→ TASK DIRECTIONS
State how many lines of the records include the word "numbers"; the reply is that number alone.

→ GIVEN INFORMATION
____________________

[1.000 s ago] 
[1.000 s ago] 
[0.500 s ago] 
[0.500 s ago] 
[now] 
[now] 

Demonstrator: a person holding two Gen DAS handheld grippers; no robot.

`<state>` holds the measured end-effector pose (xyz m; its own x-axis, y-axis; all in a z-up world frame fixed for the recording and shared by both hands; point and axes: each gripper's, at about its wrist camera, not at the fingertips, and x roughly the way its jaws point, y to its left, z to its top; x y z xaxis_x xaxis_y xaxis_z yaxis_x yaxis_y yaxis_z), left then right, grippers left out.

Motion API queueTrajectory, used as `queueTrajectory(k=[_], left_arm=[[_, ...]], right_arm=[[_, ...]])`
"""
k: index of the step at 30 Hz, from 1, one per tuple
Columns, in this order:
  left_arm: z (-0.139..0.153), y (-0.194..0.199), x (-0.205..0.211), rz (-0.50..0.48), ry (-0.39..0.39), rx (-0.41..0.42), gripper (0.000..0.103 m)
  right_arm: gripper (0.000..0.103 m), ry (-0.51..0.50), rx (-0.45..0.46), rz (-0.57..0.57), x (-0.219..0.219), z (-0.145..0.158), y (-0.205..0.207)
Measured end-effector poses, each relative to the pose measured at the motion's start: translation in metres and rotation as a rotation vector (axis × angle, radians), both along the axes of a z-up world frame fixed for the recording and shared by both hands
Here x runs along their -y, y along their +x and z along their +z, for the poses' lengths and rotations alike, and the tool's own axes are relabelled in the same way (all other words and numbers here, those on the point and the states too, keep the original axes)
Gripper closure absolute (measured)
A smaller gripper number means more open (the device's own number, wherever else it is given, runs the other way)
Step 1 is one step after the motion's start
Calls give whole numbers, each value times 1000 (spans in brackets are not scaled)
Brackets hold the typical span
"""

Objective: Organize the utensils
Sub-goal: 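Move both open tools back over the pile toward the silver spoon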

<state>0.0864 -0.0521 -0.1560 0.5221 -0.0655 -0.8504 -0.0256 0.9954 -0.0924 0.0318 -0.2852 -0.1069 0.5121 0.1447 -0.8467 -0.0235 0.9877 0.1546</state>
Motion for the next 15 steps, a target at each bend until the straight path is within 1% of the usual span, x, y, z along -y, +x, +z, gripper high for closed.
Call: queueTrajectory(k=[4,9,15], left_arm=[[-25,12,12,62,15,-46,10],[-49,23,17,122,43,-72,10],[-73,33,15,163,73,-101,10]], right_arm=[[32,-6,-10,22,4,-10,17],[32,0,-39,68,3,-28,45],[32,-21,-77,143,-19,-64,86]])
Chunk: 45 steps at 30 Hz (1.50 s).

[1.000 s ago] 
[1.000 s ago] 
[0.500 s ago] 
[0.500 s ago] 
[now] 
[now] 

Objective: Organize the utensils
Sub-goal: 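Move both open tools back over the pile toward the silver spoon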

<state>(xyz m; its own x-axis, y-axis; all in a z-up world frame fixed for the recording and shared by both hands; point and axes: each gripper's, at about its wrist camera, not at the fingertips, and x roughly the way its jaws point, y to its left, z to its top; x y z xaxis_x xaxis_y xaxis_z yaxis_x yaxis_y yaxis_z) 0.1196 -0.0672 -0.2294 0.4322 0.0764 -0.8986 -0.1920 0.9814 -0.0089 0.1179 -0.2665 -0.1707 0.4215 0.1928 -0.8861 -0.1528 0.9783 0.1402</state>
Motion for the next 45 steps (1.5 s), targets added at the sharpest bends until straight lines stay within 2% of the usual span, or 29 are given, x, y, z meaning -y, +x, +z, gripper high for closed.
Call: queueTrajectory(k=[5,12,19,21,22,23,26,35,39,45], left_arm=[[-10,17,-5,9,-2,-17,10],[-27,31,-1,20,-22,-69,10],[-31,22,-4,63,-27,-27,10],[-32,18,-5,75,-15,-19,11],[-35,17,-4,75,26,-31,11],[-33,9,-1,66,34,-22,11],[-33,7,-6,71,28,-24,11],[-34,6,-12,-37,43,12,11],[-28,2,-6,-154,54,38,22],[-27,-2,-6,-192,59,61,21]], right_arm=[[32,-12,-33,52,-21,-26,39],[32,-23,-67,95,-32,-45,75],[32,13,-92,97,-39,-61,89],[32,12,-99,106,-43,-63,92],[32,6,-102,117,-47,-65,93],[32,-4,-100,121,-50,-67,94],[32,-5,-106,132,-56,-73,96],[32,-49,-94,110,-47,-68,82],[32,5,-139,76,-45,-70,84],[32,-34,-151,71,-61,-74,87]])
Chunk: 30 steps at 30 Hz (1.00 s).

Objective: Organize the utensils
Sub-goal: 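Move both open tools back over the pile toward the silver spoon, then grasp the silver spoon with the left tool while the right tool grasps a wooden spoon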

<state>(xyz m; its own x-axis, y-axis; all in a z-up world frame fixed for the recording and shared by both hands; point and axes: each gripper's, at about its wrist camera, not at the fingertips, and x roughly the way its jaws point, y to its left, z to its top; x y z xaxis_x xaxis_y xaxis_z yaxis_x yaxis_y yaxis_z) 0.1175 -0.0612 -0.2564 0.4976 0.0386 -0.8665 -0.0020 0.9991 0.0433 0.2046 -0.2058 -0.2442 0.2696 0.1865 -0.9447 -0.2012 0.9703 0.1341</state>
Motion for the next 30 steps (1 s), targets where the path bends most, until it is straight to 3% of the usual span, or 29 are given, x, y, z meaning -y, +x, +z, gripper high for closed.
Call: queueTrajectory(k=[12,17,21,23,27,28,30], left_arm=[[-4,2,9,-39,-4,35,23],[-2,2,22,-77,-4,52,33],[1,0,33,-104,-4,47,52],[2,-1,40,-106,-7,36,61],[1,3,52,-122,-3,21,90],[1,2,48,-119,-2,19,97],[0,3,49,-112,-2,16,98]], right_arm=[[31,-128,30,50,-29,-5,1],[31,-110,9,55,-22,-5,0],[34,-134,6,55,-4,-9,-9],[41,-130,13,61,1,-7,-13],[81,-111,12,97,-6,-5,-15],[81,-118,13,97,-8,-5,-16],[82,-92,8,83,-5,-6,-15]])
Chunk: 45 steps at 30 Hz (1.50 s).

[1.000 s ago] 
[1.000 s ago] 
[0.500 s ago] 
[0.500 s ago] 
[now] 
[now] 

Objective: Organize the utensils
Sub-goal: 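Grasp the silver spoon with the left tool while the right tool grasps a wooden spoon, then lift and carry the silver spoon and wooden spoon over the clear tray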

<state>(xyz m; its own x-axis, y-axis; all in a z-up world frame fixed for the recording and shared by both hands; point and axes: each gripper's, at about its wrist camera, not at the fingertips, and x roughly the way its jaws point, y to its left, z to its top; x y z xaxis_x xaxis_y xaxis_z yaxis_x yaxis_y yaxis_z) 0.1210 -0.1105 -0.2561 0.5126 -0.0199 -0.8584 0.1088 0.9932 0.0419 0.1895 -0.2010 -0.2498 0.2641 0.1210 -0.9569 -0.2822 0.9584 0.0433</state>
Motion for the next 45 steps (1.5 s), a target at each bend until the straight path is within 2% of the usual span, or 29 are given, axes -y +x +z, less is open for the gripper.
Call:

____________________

→ ANSWER SECTION
2